Curly shavings were piling up on the raincoat and mixing in with the pulverized bits from the twigs, all in the fading daylight. I scooped the shavings and wood bits up with two hands and packed them together like I was making a snowball. I set the ball down into the center of what I hoped would become RF. It sprung outward when I released my hands but still held its shape. I molded the mess back together, then stuck my finger straight down into it, making a little depression. This looked as close to a nest of dryer lint as I’d ever gotten.
I stood up
and stretched my arms over my head and took a deep breath. And I was struck again by the fact that I was here—that I’d made it here on my own. I felt a shiver go up my spine, and then tingles at the back of my nose. Would anyone come? And, would they come in time?
I knelt in front of the wood shavings, and positioned the flint so the tip rested in the depression I’d made.
See the fire. Just see it happen. Believe it will happen.
I closed my eyes and saw sparks, hundreds of sparks. Thousands. Like fireworks. Exploding from the flint. Raining everywhere. Starting fires everywhere. I heard the flames crackling and spitting.

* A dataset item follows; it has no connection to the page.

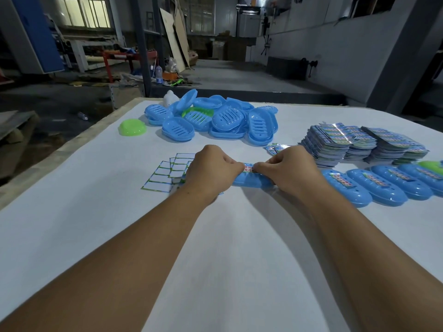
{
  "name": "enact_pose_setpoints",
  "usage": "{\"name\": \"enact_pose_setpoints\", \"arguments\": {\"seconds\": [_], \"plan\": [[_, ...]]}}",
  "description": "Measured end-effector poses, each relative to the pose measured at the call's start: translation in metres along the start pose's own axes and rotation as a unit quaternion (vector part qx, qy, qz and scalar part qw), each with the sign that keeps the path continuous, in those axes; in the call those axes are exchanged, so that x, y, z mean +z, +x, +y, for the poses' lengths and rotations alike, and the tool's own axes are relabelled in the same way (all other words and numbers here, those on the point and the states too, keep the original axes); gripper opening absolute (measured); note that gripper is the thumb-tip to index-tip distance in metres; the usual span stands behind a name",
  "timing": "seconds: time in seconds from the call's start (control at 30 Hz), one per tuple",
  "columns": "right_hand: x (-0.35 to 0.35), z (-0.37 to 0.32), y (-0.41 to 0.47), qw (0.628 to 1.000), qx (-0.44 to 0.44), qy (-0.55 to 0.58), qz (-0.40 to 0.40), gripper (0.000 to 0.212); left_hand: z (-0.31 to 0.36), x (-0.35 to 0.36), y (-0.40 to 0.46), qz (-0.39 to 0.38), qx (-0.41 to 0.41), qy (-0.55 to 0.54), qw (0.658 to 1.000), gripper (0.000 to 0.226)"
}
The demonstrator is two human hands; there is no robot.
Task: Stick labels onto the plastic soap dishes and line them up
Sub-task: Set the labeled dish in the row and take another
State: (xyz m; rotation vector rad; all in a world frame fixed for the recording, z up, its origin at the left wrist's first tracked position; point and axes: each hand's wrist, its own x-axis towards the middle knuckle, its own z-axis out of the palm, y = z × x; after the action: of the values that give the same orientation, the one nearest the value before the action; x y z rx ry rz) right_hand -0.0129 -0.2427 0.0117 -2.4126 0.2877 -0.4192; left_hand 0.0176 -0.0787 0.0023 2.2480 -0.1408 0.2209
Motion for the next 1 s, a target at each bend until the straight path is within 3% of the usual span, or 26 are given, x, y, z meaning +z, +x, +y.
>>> {"name": "enact_pose_setpoints", "arguments": {"seconds": [0.2, 0.6, 0.7, 0.87, 1.0], "plan": [[0.0, -0.002, -0.001, 1.0, 0.0, -0.016, 0.001, 0.03, 0.001, 0.0, 0.002, -0.004, -0.002, 0.016, 1.0, 0.024], [0.006, -0.007, 0.0, 0.993, -0.015, -0.113, 0.036, 0.04, 0.01, 0.007, -0.001, 0.044, 0.053, 0.169, 0.983, 0.033], [0.007, -0.006, 0.002, 0.988, -0.012, -0.149, 0.04, 0.041, 0.007, 0.009, 0.001, 0.041, 0.055, 0.16, 0.985, 0.032], [0.004, -0.002, 0.004, 0.987, 0.011, -0.156, 0.022, 0.064, 0.0, 0.011, 0.004, 0.044, 0.059, 0.123, 0.99, 0.034], [0.001, -0.001, -0.001, 0.993, 0.011, -0.117, 0.015, 0.055, -0.002, 0.011, 0.005, 0.052, 0.039, 0.087, 0.994, 0.036]]}}
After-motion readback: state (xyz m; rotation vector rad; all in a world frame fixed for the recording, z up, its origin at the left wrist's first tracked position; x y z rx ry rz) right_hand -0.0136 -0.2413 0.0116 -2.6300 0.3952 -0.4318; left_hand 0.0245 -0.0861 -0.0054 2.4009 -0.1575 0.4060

I opened my eyes and ran the knife up and down on the flint. At first a couple sparks fell and died in the wood-shaving nest. Then I got the angle right and I was getting a shower of sparks with every swipe of the blade. The nest started to part in the middle as the flint pressed into it, but I kept running the knife faster and faster.
A thin wisp of smoke rose from the side of the nest and I dropped the flint leaned forward and blew gently. A red glow answered, followed by more smoke, then nothing.
My shoulders collapsed forward. All those sparks for one tiny wisp of smoke that didn’t even turn into a fire. I cupped the shavings and wood particles in my hands, squeezed them into a ball, set them down and rained more sparks onto them.
Come on, I thought. Just this one time. All I need is one flame. I closed my eyes and just kept running the knife up and down the flint. In my mind I saw sparks, or maybe I was seeing images of the real things through my eyelids. Part of me didn’t believe the flint would work, and part of me felt like I was failure because I had this fire-starting tool and couldn’t get it to work. And all the time I just kept running the knife on the flint, keeping my eyes closed. I could feel the wood shavings brushing my knuckles as my hand moved.
“Fire, fire, fire,” I started singing.